---
title: 'Sum Score, Factor Score, and Reliability'
date: 'Mar 12 2024'
image: "Sim_FactorScore_NetworkScore_Correlation.png"
categories:
- Scoring
- Reliability
- CTT
- Factor Analysis
execute:
warning: false
message: false
citation: true
format:
html:
code-fold: true
code-line-numbers: false
bibliography: references.bib
csl: apa.csl
---
Network psychometrics has become an alternative approach to factor analysis and item response theory in multiple fields of psychology and education, such as psychopathology, personality, measurement validation, and dimensionality determancy etc. However, individual scoring differences between psychometric network analysis and traditional psychometric modeling has not been well investigated. Some questions arise regarding individual scoring:
1. What will be individual scores in psychometric network analysis? Or, how can we evaluate the average level of each individuals?

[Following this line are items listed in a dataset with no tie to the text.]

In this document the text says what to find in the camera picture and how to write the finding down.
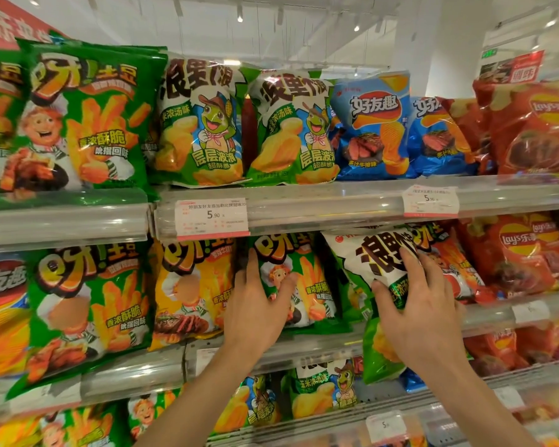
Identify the person's left hand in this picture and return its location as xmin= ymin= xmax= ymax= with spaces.
xmin=224 ymin=249 xmax=299 ymax=364

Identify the person's right hand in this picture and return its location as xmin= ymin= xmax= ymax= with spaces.
xmin=372 ymin=246 xmax=469 ymax=371

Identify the white green frog chips bag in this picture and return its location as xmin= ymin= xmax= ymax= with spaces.
xmin=281 ymin=357 xmax=360 ymax=420
xmin=243 ymin=69 xmax=342 ymax=187
xmin=213 ymin=373 xmax=283 ymax=434
xmin=323 ymin=227 xmax=424 ymax=385
xmin=148 ymin=55 xmax=251 ymax=189

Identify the person's right forearm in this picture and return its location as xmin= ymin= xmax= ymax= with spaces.
xmin=412 ymin=357 xmax=541 ymax=447

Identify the person's left forearm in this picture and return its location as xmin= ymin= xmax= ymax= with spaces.
xmin=134 ymin=346 xmax=267 ymax=447

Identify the red fries snack bag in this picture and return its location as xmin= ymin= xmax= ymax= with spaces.
xmin=409 ymin=221 xmax=497 ymax=306

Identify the yellow fries snack bag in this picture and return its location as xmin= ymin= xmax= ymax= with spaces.
xmin=148 ymin=236 xmax=237 ymax=353
xmin=0 ymin=415 xmax=43 ymax=447

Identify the large white pink price tag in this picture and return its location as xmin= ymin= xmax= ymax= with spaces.
xmin=174 ymin=198 xmax=250 ymax=242

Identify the red potato chips bag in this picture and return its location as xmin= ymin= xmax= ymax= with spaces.
xmin=437 ymin=97 xmax=495 ymax=176
xmin=473 ymin=78 xmax=559 ymax=178
xmin=527 ymin=212 xmax=559 ymax=281
xmin=463 ymin=328 xmax=531 ymax=378
xmin=457 ymin=214 xmax=559 ymax=299
xmin=516 ymin=320 xmax=559 ymax=364

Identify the blue ridged chips bag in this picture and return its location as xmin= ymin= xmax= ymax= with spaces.
xmin=397 ymin=367 xmax=428 ymax=395
xmin=407 ymin=96 xmax=479 ymax=178
xmin=330 ymin=71 xmax=418 ymax=181

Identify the dark red snack bag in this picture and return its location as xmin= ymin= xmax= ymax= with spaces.
xmin=241 ymin=94 xmax=260 ymax=175

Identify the red white shelf sign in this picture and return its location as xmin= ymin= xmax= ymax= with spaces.
xmin=478 ymin=49 xmax=545 ymax=85

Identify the blue orange chips bag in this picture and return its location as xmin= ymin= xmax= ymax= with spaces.
xmin=0 ymin=252 xmax=32 ymax=383

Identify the large red hanging banner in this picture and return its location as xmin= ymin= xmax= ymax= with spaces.
xmin=0 ymin=0 xmax=67 ymax=52

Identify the clear plastic shelf rail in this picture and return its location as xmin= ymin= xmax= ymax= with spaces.
xmin=0 ymin=343 xmax=186 ymax=417
xmin=184 ymin=278 xmax=559 ymax=380
xmin=153 ymin=173 xmax=559 ymax=242
xmin=206 ymin=357 xmax=559 ymax=447
xmin=0 ymin=187 xmax=151 ymax=255

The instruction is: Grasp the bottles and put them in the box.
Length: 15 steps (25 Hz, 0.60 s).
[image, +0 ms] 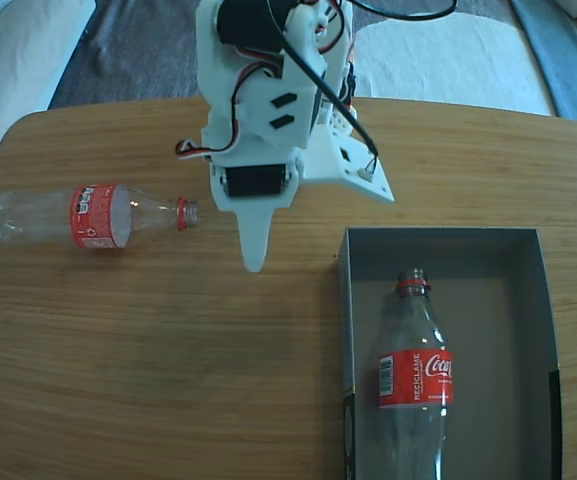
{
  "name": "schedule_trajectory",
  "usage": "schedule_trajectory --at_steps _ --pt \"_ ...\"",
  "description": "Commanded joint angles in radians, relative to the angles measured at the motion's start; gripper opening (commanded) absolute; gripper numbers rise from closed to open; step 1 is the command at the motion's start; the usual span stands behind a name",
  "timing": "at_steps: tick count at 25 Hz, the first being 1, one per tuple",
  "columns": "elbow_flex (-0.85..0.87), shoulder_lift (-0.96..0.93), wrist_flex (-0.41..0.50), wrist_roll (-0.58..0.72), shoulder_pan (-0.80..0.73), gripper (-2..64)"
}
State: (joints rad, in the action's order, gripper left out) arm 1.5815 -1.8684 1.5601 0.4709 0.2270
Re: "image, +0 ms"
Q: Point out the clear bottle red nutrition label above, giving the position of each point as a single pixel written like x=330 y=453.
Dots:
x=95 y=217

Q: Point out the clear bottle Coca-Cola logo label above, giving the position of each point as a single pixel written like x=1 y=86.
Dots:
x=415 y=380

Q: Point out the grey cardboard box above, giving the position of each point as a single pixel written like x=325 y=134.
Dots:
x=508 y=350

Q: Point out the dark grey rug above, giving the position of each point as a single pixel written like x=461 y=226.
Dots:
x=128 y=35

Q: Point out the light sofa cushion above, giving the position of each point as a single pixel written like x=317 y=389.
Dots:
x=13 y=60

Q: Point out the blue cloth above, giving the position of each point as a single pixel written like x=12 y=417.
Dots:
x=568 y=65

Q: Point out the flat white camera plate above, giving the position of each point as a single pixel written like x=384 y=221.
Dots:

2. If we can build individual scoring in psychometric network, what is the relationship between this scoring with factor scores.
3. How can we use this scoring method to evaluate measurement quality, such as reliability or validity?
To answer these questions, we first need to review how individuals are scored in factor analysis method and classical test theory. Borrowing the theoretical framework and purpose of factor scoring, we can construct the scoring method for psychometric network. Then, we can show that there are statistical relationship between network scores with factor scores. Thus, depending on the psychometric methods researchers use, they can be free to use either factor score or network score to report. They can also compute the other without constructing the other model.
Overall, the purpose of this post is to illustrate the definition, assumption, psychometric properties, usage, and interpretation of factor scores in Structural Equation Models (SEM), and how those features of factor scores compare to sum scores in Classical Test Theory (CTT). This post is inspired by Dr. Templin's [2022 presentation](https://jonathantemplin.com/wp-content/uploads/2022/10/sem15pre906_lecture11.pdf).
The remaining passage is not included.